Я покачала головой, сделала предупреждающий жест рукой, прежде чем закрыть дверь.
– Только не сейчас, Туне Амалия, там слишком опасно. Приберись, подмети пол и оставайся в доме!
Горящая округа. Пока вдалеке, но скоро наши тропинки, охотничья вышка и сонно покачивающиеся кувшинки на нашем озерце будут окружены огнем. До нас доносились выкрики, звон сирен и топот копыт. Мы таскали воду из колодца, носили и выливали. Ведро за ведром лили на сухую траву и красные доски. Армуд наносил бы воды быстрее, но дом еще стоял, когда начало темнеть. Яблони махали ветвями, поддерживая нас. Ведь они вырастут большими и мощными, принесут плоды? Ведь мы останемся здесь жить? Самое важное, что есть у бедняка – это его мечты и упрямство, чтобы продолжать в них верить. Без мечтаний человек не может гасить огонь, искать еду и гладить детские щечки. Просто влачит существование.

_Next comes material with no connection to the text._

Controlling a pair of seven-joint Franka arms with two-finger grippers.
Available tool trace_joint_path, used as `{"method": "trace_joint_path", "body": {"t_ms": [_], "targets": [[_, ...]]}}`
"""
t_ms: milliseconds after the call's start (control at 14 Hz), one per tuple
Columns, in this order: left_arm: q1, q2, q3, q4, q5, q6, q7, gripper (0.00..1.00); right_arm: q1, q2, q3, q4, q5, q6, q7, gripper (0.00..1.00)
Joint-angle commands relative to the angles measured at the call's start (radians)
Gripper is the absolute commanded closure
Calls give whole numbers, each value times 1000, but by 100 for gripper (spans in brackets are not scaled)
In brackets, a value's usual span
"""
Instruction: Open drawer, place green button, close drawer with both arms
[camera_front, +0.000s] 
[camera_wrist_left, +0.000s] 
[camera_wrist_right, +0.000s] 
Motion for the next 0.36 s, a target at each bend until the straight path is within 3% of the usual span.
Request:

Туне Амалия вышла к нам, ее ночная рубашка волочилась по траве.
– Мама, я хочу писать.
– Пошли, только скорее.
Я помогла ей, подержала рубашку, когда она села на горшок в доме, но мои мысли были далеко. Как медленно она писает! Я даже не посмотрела толком на ее попку и тоненькие мягкие ножки. Не знала тогда, что надо было смотреть. Я пожелала ей спокойной ночи, повернув лицо к окну – мои мысли были уже там, снаружи. Одной рукой я поправила на ней одеяло и увидела, как ты борешься один, маленький, но решительный.